Cufflinks	1.87	0.13	5.50	2.3e-08	3.6e-03

Isoem	3.22	0.65	3.70	2.2e-16	2.1e-09

RSEM	3.21	0.69	3.64	2.2e-16	9.8e-10

eXpress	-0.13	0.33	14.4	2.2e-16	4.2e-03

Bitseq	2.80	0.53	3.68	2.6e-10	1.9e-07

To test the significance of performance difference between IAOseq and the five commonly used quantification methods, we used Wilcoxon rank test for the median difference and Ansari-Bradley two-sample test for the variance difference of LEARatios.

Summary of LEARatios for the IAOseq and the five commonly used quantification methods performed on different strand overlapping genes. To test the significance of performance difference between IAOseq and the five commonly used quantification methods, we used Wilcoxon rank test for the median difference and Ansari-Bradley two-sample test for the variance difference of LEARatios.

Application on same strand overlapping genes

In yeast genome, more than three hundred genes have same strand overlapping transcripts (Additional file 1: Table S2). When dealing with transcription signals mapped to the overlapping regions of the same strand overlapping gene pairs, most commonly used high-throughput methods for measuring gene expression, i.e. microarray or strand specific RNA-seq, could rarely distinguish which strand was present in the original mRNA template. Our proposed computational pipeline is not restricted to the overlapping types and can be applied to correct expression levels of same strand overlapping genes. As transcripts from same strand overlapping genes have identical sequences, even the strand specific RNA-seq library construction method cannot distinguish from which gene template the transcripts were transcribed.

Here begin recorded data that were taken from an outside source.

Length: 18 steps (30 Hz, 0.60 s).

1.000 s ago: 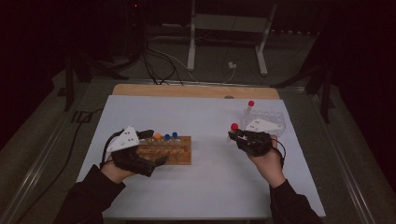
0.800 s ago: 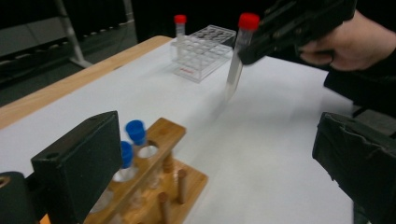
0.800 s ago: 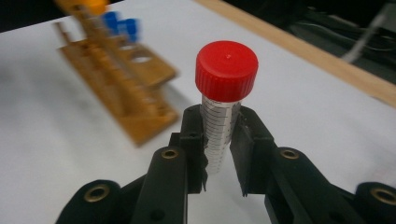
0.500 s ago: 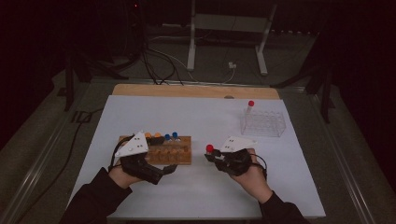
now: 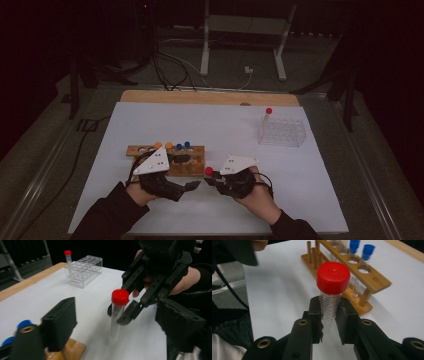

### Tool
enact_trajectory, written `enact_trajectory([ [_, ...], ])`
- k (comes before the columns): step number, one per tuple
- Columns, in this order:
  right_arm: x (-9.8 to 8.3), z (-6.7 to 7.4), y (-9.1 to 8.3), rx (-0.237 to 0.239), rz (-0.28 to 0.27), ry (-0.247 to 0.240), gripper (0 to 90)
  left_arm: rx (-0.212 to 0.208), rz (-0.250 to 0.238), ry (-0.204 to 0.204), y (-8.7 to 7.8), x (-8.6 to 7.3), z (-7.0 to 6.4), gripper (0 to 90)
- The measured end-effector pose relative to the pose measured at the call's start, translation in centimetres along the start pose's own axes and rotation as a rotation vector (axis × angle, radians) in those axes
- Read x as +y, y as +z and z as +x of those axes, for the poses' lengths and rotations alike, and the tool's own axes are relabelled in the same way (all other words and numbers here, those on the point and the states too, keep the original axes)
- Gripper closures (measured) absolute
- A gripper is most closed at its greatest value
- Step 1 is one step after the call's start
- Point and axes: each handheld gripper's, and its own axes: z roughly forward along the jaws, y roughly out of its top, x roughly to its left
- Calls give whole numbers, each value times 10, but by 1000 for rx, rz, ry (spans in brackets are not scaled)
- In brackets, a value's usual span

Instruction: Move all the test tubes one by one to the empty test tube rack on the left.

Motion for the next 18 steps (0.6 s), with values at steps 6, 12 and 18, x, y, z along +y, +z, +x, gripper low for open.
enact_trajectory([
  [6,1,6,4,20,8,-12,749,-13,12,13,8,-1,-2,358],
  [12,2,10,6,33,13,-23,749,-22,14,35,13,0,-5,473],
  [18,2,12,4,37,9,-25,749,-35,19,45,17,-1,-5,559],
])
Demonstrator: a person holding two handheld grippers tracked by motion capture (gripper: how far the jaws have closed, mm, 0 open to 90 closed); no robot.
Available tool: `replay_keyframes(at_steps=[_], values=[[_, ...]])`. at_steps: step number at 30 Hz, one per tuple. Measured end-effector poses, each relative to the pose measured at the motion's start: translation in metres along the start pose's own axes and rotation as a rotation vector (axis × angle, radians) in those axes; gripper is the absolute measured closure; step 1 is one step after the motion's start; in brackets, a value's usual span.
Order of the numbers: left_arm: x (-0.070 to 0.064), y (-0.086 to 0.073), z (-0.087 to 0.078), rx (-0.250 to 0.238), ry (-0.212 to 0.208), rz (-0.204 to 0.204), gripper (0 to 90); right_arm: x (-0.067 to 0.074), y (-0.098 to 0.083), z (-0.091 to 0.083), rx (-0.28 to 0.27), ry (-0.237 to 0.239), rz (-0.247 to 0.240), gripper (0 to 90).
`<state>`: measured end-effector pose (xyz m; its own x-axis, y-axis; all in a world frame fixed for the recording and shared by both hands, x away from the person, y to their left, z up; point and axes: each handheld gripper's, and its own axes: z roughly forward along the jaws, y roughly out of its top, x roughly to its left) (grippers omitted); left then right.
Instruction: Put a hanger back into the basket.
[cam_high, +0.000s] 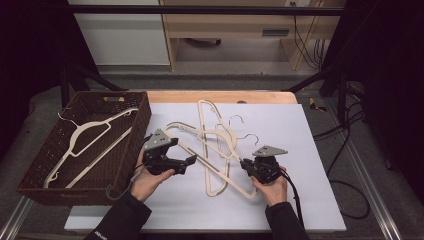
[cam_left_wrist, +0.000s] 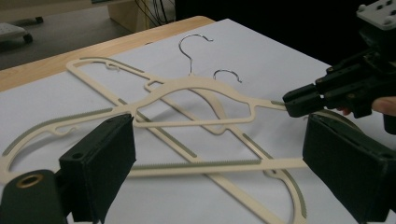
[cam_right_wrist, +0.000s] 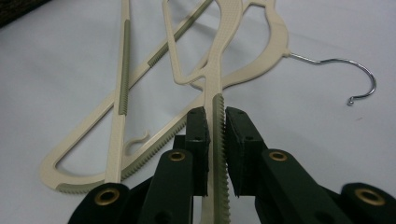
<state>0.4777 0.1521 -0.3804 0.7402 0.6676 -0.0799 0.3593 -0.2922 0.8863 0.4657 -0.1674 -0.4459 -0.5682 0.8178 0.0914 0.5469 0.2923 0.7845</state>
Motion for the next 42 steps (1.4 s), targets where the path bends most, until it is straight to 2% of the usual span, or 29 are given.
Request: replay_keyframes(at_steps=[8,13,15,17,21,26,30,35,38,42], values=[[0.008,0.02,0.04,0.03,-0.005,-0.019,9.9,0.003,0.001,-0.004,-0.014,0.017,-0.032,80.7],[0.016,0.027,0.064,0.052,-0.007,-0.029,11.6,0.007,0.003,-0.006,-0.027,0.022,-0.04,81.6],[0.018,0.028,0.07,0.055,-0.006,-0.027,12.3,0.007,0.003,-0.007,-0.028,0.037,-0.05,82.7],[0.021,0.03,0.078,0.062,0.004,-0.024,13.5,0.007,0.004,-0.009,-0.049,0.074,-0.032,83.1],[0.025,0.034,0.085,0.057,0.013,-0.018,18.0,0.01,0.004,-0.008,-0.038,0.086,-0.038,83.0],[0.027,0.039,0.092,0.052,0.035,-0.01,27.3,0.009,0.004,-0.007,-0.038,0.093,-0.035,83.0],[0.028,0.042,0.1,0.047,0.03,-0.003,34.5,0.01,0.004,-0.008,-0.041,0.102,-0.027,83.1],[0.028,0.043,0.111,0.07,0.034,0.022,44.4,0.01,0.004,-0.007,-0.042,0.108,-0.028,83.1],[0.027,0.043,0.117,0.06,0.031,0.031,53.2,0.01,0.004,-0.008,-0.041,0.11,-0.041,83.2],[0.024,0.043,0.12,0.076,0.022,0.06,68.9,0.011,0.004,-0.009,-0.047,0.117,-0.044,83.3]])
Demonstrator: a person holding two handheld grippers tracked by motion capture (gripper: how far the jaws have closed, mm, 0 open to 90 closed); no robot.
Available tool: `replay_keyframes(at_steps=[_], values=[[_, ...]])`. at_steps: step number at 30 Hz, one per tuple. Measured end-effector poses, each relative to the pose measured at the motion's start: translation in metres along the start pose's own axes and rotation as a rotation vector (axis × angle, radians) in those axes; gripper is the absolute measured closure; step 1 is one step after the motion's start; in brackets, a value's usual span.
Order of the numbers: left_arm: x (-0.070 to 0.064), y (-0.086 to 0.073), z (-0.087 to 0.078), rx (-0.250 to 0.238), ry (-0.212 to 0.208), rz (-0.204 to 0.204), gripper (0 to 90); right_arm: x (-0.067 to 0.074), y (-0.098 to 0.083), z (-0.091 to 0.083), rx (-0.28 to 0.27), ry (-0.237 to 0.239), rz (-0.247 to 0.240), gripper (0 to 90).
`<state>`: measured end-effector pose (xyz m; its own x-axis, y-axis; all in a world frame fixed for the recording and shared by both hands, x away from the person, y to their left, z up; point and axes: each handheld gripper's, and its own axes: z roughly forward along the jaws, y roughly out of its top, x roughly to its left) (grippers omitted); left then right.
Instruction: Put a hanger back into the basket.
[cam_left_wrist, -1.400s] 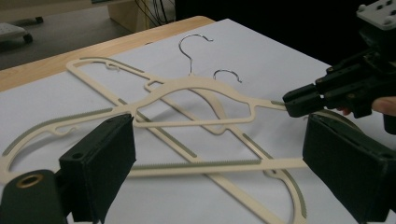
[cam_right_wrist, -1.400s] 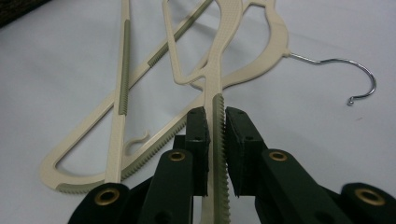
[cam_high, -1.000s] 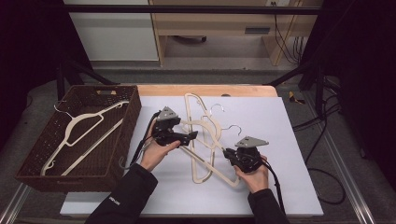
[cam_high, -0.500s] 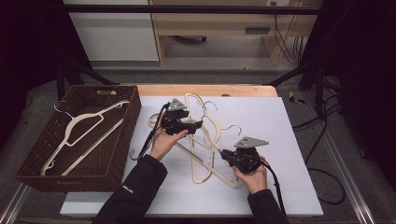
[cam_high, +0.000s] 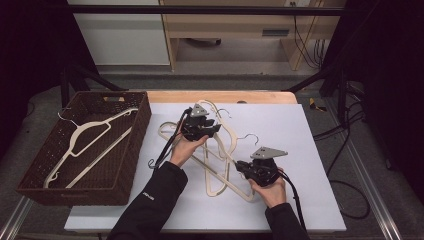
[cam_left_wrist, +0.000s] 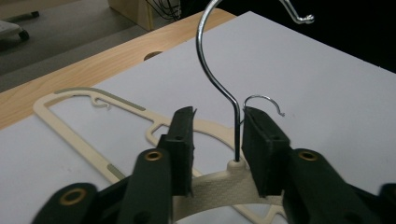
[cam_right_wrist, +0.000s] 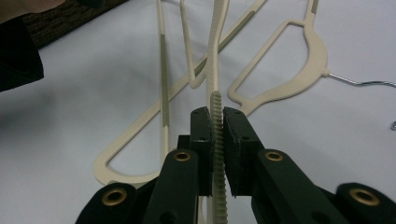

It is reasonably that little difference was observed between the expression levels deduced from nonST data and from dUTP data using the five methods (Additional file 1: Figure S4). In contrast, IAOseq results showed that the expression levels of same strand overlapping genes were much lower than average abundance over the values estimated by the four methods (Cufflinks, RSEM, eXpress and Bitseq) (Figure 3A, Wilcoxon test, W = 29579, p-value = 5e-07). We estimated that the direct method for inferring gene expression levels gave an excessive overestimation of the expression levels of same strand overlapping genes with median of 1.61 (Figure 3B), and the overestimation is more obvious in genes with low expression levels (Figure 3C).

Figure 3

Performances on same strand overlapping genes. Scatterplot of the expression levels estimated by IAOseq and the average expression level estimated by other four methods from nonST data (A), overestimation on expression levels of all genes (B) and of genes in different levels of abundance by the commonly used methods (C). Overestimation is defined as the average expression level deduced by other four methods divided by the expression level deduced by IAOseq.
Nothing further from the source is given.